Locate the word "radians" in the entries below, then gather every line that holds it.
BEGIN DATA SHOWN
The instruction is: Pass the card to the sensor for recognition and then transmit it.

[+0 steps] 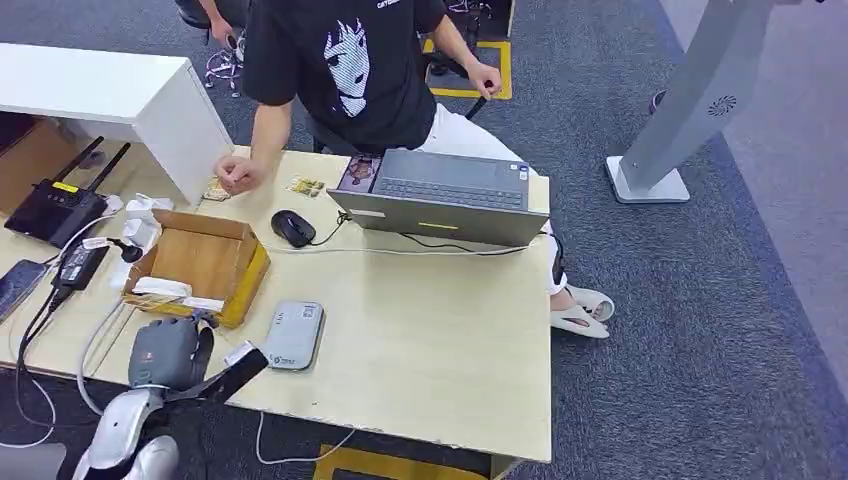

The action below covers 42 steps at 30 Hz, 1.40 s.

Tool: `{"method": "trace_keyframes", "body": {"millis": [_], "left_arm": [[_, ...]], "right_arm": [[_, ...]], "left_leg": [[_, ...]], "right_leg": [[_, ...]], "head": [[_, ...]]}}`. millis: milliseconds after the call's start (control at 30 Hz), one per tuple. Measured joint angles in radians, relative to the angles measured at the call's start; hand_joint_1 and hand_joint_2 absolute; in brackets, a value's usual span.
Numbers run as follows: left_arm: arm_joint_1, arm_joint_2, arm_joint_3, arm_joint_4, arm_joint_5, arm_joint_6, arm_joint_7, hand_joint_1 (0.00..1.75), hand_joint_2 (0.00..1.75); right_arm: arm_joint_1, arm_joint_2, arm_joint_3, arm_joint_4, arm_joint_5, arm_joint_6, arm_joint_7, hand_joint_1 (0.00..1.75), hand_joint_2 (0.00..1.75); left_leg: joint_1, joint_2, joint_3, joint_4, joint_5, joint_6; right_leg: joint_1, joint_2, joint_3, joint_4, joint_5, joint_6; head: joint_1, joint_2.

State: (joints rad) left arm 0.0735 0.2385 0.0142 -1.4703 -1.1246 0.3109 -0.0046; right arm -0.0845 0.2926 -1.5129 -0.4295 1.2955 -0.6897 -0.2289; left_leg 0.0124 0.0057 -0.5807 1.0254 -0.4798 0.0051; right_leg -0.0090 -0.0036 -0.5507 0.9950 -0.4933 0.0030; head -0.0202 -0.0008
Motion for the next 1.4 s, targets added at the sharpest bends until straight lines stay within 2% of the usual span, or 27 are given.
{"method": "trace_keyframes", "body": {"millis": [167, 400, 567, 967, 1000, 1033, 1133, 1267, 1400], "left_arm": [[-0.056, 0.063, 0.059, -0.065, 0.028, -0.021, -0.005, 1.75, 1.75], [-0.154, 0.128, 0.107, -0.081, 0.026, -0.049, 0.004, 1.75, 1.75], [-0.179, 0.143, 0.112, -0.081, 0.019, -0.049, 0.013, 1.75, 1.75], [-0.206, 0.141, 0.111, -0.081, -0.015, -0.038, 0.013, 1.75, 1.75], [-0.206, 0.14, 0.111, -0.081, -0.015, -0.034, 0.013, 0.09, 1.75], [-0.206, 0.14, 0.111, -0.081, -0.015, -0.029, 0.013, 0.0, 1.75], [-0.206, 0.137, 0.111, -0.081, -0.015, -0.014, 0.013, 0.0, 1.75], [-0.206, 0.11, 0.11, -0.092, -0.013, 0.051, 0.013, 0.0, 1.75], [-0.206, 0.088, 0.11, -0.097, -0.013, 0.069, 0.013, 0.0, 1.75]], "right_arm": [[0.0, 0.0, 0.0, 0.0, 0.005, 0.0, 0.002, 0.0, 1.75], [0.0, 0.0, 0.0, 0.0, 0.013, 0.0, 0.002, 0.0, 1.75], [0.0, 0.0, 0.0, 0.0, 0.014, 0.0, 0.002, 0.0, 1.75], [0.0, 0.0, 0.0, 0.001, -0.006, 0.0, -0.006, 0.0, 1.75], [-0.001, 0.0, 0.0, 0.001, -0.014, 0.0, -0.015, 0.0, 1.75], [-0.001, 0.0, 0.0, 0.001, -0.019, 0.0, -0.02, 0.0, 1.75], [-0.001, 0.0, 0.0, 0.001, -0.019, 0.0, -0.028, 0.0, 1.75], [-0.001, 0.0, 0.0, 0.001, 0.0, 0.0, -0.026, 0.0, 1.75], [-0.001, 0.0, 0.0, 0.002, 0.015, 0.0, -0.007, 0.0, 1.75]], "left_leg": [[0.0, 0.0, 0.0, 0.0, 0.0, -0.001], [0.0, 0.0, 0.0, 0.0, 0.001, -0.001], [0.0, 0.0, 0.0, 0.0, 0.0, -0.001], [0.0, 0.0, 0.0, 0.0, 0.0, -0.001], [0.0, 0.0, 0.0, 0.0, 0.0, -0.001], [0.0, 0.0, 0.0, 0.0, 0.0, -0.001], [0.0, 0.0, 0.0, 0.0, 0.0, -0.001], [0.0, 0.0, 0.0, 0.0, 0.0, -0.001], [0.0, 0.0, 0.0, 0.0, 0.0, -0.001]], "right_leg": [[0.001, 0.0, 0.0, 0.0, 0.0, 0.0], [0.001, 0.0, 0.001, 0.0, 0.0, 0.0], [0.001, 0.0, 0.0, 0.0, 0.0, 0.0], [0.001, 0.0, 0.0, 0.0, 0.0, 0.0], [0.001, 0.0, 0.0, 0.0, 0.0, 0.0], [0.001, 0.0, 0.0, 0.0, 0.0, 0.0], [0.001, 0.0, 0.0, 0.0, 0.0, 0.0], [0.001, 0.0, 0.0, 0.0, 0.0, 0.0], [0.001, 0.0, 0.0, 0.0, 0.0, 0.0]], "head": [[0.0, 0.0], [0.0, 0.0], [0.0, 0.0], [0.0, 0.0], [0.0, 0.0], [0.0, 0.0], [0.0, 0.0], [0.0, 0.0], [0.0, 0.0]]}}
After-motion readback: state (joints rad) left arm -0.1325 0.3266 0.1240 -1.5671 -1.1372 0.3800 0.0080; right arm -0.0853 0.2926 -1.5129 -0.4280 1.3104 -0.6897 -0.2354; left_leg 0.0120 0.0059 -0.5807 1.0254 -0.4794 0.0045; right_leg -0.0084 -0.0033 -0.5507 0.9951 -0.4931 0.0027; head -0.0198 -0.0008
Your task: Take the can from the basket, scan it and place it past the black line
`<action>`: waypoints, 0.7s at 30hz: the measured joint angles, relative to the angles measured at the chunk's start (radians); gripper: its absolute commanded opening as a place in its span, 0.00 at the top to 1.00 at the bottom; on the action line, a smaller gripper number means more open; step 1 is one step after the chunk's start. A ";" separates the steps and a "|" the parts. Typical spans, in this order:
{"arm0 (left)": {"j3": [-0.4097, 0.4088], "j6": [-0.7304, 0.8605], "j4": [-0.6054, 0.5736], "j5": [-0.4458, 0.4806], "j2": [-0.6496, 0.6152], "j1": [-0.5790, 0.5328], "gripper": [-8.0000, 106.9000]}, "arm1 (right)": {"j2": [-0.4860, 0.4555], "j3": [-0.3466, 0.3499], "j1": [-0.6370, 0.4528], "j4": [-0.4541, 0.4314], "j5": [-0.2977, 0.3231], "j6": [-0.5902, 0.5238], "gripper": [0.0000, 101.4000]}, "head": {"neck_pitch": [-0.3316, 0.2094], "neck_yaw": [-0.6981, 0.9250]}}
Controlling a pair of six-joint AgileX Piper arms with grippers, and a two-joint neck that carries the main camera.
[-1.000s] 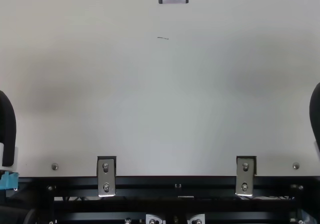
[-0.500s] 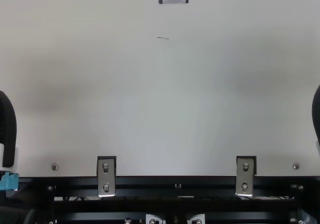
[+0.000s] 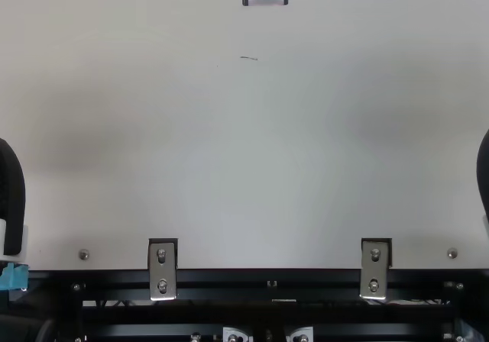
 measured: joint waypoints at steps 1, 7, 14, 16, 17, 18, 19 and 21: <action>0.000 0.000 0.000 0.000 0.000 0.000 0.15 | 0.000 0.000 0.000 0.000 0.000 0.000 0.00 | 0.000 0.000; 0.000 0.000 0.000 0.000 0.000 0.000 0.15 | 0.000 0.000 0.000 0.000 0.000 0.000 0.00 | 0.000 0.000; 0.000 0.000 0.000 0.000 0.000 0.000 0.15 | 0.000 0.000 0.000 0.000 0.000 0.000 0.00 | -0.005 0.000; 0.000 0.000 0.000 0.000 0.000 0.000 0.15 | 0.000 0.000 0.000 0.000 0.000 0.000 0.00 | -0.005 0.000; 0.000 0.000 0.000 0.000 0.000 0.000 0.15 | 0.000 0.000 0.000 0.000 0.000 0.000 0.00 | -0.005 0.000; 0.000 0.000 0.000 0.000 0.000 0.000 0.15 | 0.000 0.000 0.000 0.000 0.000 0.000 0.00 | -0.005 0.000; 0.000 0.000 0.000 0.000 0.000 0.000 0.15 | 0.000 0.000 0.000 0.000 0.000 0.000 0.00 | -0.005 0.000; 0.000 0.000 0.000 0.000 0.000 0.000 0.15 | 0.000 0.000 0.000 0.000 0.000 0.000 0.00 | -0.005 0.000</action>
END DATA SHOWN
> _RESPONSE AREA_
Tool: `{"method": "trace_keyframes", "body": {"millis": [_], "left_arm": [[_, ...]], "right_arm": [[_, ...]], "left_leg": [[_, ...]], "right_leg": [[_, ...]], "head": [[_, ...]]}}`. millis: milliseconds after the call's start (control at 30 Hz), one per tuple. Measured joint angles in radians, relative to the angles measured at the call's start; hand_joint_1 and hand_joint_2 absolute; in brackets, a value's usual span.
`<action>`: waypoints, 0.7s at 30hz: the measured joint angles, relative to the angles measured at the chunk's start (radians); gripper: its absolute commanded opening as a place in its span, 0.00 at the top to 1.00 at the bottom; on the action line, a smaller gripper number means more open; step 1 is one step after the chunk's start. A ";" separates the steps and a "|" the parts. Typical spans, in this order:

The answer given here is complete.